Tito se encogió de hombros y se llevó un cigarrillo encendido a los labios.
-Si fumo uno de vez en cuando no me va a hacer daño. Puedo dejarlo cuando quiera.
-¿Puedes? – inquirió Enrique con toda calma, mirando a Tito directamente en los ojos-. Tú sabes que no estamos agradando a Dios cuando lo hacemos.
Tito echó una bocanada de humo y le volvió la espalda.
-No te preocupes -le dijo volviéndose para mirarlo sobre el hombro-. Yo no estoy bautizado. Cuando lo esté, dejaré de fumar.
Entristecido, Enrique abandonó el claro sin dirigir la palabra a ninguno de los demás. No podía entenderlo.
Hacía sólo dos meses Tito y Laura parecían, estar tan dispuestos a vivir por su Maestro. ¿Qué podía hacer él para ayudarlos a querer de nuevo vivir por Cristo?
Enrique pensó en dirigirse a las autoridades escolares, lo cual hubiera puesto fin al Club de Fumadores, pero el hacerlo le habría valido el odio de sus amigos.
No, ésa no era la forma de proceder. ¿Debía hablar al pastor? ¿Era su obligación informar a los padres de Tito? Ninguna de esas parecía constituir la debida solución al problema.

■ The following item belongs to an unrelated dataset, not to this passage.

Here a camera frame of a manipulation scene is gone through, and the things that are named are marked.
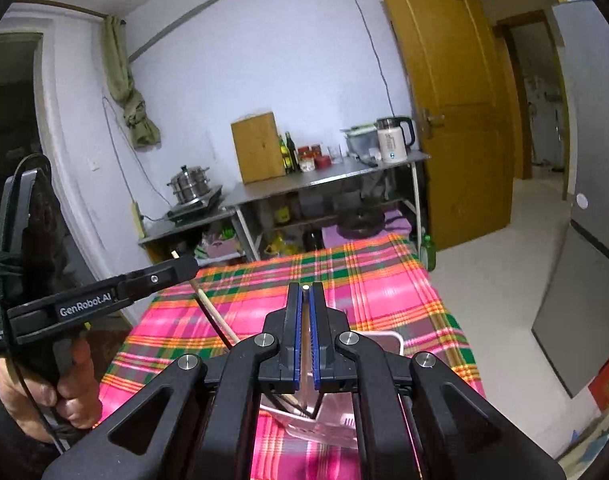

“Oraré -pensó-. Oraré para que el Señor me ayude a hacer lo que debo hacer. Y oraré para que él le ayude a Tito, a Laura y a los demás”.
Desde ese momento cada día oró fervientemente por sus amigos, y pronto fue recompensado.
Una mañana Laura lo encontró en el vestíbulo y le dijo serenamente:
-Pensé que te gustaría saber que no asisto más al club.
Enrique casi quedó abrumado por la felicidad que experimentó al oír aquello de labios de Laura, y le contó acerca de sus oraciones.
-Voy a continuar orando por Tito y por los demás -terminó él.
-Yo también oraré por ellos -dijo Laura, con los ojos rebosantes de felicidad-. Ahora estoy lista para entregar mi vida a Cristo, y quiero trabajar para él.
En el término de pocas semanas el Club de Fumadores dejó de existir.
Varios de los amigos de Enrique comenzaron a asistir regularmente a la iglesia, pero Tito no se encontraba entre ellos.
-El todavía sigue fumando -le informó Laura a Enrique con una expresión de preocupación, y añadió:
-Trae cigarrillos a la escuela y temo que el director lo va a descubrir.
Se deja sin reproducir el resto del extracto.